Each participant was measured for his or her anthropometric characteristics (weight, height, blood pressure, waist circumference, hip circumference), and a blood sample was drawn from each participant for biochemical analysis. In addition, the following clinical tests were performed: bone density of ankle (quantitative ultrasound), body fat composition (impedance body composition analyzer), slitlamp biomicroscopy, and intraocular pressure (Supplemental Data Table S1). Participants also completed a questionnaire regarding physical activity, alcohol intake, smoking, exposure to second-hand smoke, medical history, and dietary questions.

Genotyping

Genomic DNA was extracted from peripheral blood samples using DNA isolation kits according to the manufacturer's recommended protocols (Intron, Seoul, Korea). Illumina HumanCNV 370K-Duo Beadchip including 370,404 markers was used to genotype the 551 individuals according to the manufacturer's recommended protocol (Illumina, San Diego, CA). The array was scanned with a two-color confocal BeadArray reader (Illumina). Image intensities were extracted and genotyped using Illumina's BeadStudio 3.2 software.

Linkage analysis

Searches for non-Mendelian and Mendelian consistent errors for potential genotyping were initially undertaken using the pedstats and error options in the MERLIN ver. 1.1.2 software. All SNPs showing inconsistency in transmission were removed from further analyses. Single-point and multipoint linkage analysis was performed with MERLIN along the entire length of each chromosome. Parametric linkage in the presence of heterogeneity was assessed using heterogeneity LOD (HLOD) scores. A parametric pairwise LOD score of 2.1 or greater was required for further study of a potential locus. In single-point linkage analysis, to eliminate false positives, markers with LOD > 2 which were supported by at least three near markers with LOD scores > 1 were selected as candidate makers for CGD2. By considering the age dependent penetrance, we set parameter for the disease penetrance to 90% in linkage analysis with autosomal dominant model. In multipoint linkage analysis, to avoid inflation of the false positive rate, (Huang et al., 2004; Boyles et al., 2005) linkage disequilibrium (LD) between markers was calculated, and the impact of LD on linkage at the linked regions was assessed.
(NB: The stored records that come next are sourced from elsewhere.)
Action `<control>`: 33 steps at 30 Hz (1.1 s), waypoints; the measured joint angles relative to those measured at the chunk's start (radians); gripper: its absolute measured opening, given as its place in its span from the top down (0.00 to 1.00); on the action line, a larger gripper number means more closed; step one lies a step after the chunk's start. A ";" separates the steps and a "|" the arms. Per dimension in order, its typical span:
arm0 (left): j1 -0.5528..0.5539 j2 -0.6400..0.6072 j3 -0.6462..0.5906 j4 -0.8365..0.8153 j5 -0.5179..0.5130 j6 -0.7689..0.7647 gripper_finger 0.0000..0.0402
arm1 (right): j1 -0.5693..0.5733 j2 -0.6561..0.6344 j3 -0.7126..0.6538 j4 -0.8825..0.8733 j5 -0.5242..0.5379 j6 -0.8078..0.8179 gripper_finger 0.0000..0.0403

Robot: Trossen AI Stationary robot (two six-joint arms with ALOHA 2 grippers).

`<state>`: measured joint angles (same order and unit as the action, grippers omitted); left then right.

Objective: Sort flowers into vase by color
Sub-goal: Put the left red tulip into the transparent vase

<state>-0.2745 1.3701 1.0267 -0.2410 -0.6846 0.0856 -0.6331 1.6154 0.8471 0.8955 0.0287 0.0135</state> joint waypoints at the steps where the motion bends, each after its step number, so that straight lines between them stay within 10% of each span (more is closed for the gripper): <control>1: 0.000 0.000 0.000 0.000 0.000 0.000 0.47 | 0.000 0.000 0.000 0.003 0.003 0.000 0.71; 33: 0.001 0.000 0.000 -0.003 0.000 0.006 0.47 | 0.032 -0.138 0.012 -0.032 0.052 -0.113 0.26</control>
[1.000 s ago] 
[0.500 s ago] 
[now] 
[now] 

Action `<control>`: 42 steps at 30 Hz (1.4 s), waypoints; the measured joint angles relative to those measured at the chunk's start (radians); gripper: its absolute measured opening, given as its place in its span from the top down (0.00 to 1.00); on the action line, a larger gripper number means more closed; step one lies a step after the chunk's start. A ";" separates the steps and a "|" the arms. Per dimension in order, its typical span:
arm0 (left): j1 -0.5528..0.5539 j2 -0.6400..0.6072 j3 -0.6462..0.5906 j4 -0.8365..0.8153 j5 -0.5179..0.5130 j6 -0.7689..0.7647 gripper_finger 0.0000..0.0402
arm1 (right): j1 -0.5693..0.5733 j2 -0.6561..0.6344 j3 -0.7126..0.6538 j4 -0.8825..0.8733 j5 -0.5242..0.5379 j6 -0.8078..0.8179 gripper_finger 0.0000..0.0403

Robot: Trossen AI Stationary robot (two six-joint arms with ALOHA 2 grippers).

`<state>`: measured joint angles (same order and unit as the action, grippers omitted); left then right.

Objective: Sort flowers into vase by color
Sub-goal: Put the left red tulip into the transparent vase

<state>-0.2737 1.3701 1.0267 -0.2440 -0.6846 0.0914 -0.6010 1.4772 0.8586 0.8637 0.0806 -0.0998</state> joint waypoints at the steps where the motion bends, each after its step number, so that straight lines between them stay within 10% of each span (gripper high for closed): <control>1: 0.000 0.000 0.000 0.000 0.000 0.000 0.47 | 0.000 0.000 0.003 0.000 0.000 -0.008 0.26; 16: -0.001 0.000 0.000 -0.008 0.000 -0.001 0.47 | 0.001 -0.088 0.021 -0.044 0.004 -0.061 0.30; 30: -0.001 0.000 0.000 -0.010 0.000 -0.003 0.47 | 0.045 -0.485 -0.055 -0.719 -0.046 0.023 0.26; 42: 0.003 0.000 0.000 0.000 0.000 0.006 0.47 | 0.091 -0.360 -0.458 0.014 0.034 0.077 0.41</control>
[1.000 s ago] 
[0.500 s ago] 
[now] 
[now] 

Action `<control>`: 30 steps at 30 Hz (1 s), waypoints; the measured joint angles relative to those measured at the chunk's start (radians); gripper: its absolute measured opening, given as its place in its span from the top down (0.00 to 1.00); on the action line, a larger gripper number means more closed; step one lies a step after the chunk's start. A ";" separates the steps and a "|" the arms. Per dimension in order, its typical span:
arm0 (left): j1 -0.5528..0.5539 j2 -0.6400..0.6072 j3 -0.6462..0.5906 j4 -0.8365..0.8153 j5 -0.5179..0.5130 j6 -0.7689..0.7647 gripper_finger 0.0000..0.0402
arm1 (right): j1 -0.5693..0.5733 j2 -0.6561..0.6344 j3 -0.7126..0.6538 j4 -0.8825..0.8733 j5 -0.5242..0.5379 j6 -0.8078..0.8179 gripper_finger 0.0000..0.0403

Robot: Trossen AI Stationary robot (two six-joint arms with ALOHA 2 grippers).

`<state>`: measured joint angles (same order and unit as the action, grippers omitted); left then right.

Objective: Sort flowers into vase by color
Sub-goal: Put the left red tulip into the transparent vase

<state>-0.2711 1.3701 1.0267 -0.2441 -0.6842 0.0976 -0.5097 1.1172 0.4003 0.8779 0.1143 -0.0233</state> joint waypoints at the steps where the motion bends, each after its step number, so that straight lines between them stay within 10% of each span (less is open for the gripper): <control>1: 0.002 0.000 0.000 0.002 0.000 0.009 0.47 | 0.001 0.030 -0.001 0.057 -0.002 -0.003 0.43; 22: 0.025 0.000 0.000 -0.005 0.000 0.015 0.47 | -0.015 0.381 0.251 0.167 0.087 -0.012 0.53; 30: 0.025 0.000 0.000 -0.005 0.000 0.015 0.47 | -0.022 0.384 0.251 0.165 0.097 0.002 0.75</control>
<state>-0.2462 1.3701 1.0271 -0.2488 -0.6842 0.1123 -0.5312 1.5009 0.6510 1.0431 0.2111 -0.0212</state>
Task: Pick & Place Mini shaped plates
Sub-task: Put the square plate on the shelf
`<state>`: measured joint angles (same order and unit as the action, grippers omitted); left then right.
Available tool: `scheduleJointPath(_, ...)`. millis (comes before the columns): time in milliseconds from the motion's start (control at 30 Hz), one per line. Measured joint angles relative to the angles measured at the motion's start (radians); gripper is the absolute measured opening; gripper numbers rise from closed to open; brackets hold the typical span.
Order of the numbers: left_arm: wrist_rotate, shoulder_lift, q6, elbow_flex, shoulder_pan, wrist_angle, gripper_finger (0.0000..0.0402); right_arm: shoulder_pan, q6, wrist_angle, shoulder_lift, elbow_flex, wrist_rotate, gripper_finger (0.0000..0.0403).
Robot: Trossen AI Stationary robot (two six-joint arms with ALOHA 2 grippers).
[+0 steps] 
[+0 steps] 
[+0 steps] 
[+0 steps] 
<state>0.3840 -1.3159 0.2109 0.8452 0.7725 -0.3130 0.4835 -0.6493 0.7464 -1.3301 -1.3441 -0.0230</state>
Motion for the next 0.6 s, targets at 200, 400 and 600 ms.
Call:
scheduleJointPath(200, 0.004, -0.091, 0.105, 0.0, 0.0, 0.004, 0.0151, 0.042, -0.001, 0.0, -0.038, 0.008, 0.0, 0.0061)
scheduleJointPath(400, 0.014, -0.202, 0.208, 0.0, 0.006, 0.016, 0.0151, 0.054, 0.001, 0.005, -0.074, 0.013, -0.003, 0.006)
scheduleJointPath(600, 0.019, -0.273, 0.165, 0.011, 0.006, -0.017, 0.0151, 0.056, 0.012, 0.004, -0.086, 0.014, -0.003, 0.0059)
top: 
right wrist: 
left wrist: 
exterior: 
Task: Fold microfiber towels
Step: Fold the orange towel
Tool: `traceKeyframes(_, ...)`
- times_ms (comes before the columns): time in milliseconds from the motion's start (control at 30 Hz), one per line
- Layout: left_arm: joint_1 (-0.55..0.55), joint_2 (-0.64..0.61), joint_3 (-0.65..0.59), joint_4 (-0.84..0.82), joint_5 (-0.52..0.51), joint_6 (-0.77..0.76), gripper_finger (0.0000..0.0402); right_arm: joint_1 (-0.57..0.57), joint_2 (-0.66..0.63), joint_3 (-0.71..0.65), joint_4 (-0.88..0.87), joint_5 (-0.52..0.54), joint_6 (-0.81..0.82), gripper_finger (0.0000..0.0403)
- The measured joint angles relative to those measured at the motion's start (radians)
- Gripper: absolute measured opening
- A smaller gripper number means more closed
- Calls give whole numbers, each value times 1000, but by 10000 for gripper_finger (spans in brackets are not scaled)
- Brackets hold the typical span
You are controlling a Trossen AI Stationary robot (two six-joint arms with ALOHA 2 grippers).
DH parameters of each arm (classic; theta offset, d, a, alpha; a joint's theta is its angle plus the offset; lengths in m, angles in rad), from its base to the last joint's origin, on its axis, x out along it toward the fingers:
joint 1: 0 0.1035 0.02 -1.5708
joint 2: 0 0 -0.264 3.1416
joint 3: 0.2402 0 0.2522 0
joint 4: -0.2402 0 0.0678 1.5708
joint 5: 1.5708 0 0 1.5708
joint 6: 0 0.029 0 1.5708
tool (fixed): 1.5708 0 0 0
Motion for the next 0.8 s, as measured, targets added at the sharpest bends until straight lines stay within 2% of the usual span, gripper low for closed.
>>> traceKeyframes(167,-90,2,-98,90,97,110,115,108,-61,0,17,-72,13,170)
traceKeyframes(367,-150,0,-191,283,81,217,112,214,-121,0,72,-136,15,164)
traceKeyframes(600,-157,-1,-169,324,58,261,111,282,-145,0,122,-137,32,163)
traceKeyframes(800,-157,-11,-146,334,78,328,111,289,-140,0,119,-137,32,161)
To evaluate the robustness of our linkage results, genome-wide significance levels of observed statistics were defined as the frequency of equivalent or higher scores for 1,000 data replicates simulated using the hypothesis of no linkage. Simulated data sets were generated and analyzed using MERLIN.

To investigate the effect of genetic heterogeneity between families, we classified 59 families into two subgroups. 17 families showing positive HLOD score on 3q26.3 were classified into group A and 42 families showing negative score were classified into group B.

Statistical methods

To compare clinical traits between case and control in Group A, a total of 34 individuals (19 cases and 15 controls) from 17 families were selected by systematic random sampling technique. Age- and sex-adjusted characteristics were expressed as means and standard deviations of the participants and by Student's t test. The reported P values were based on two-side levels of significance. Statistical analyses were performed using SPSS software version 12.00.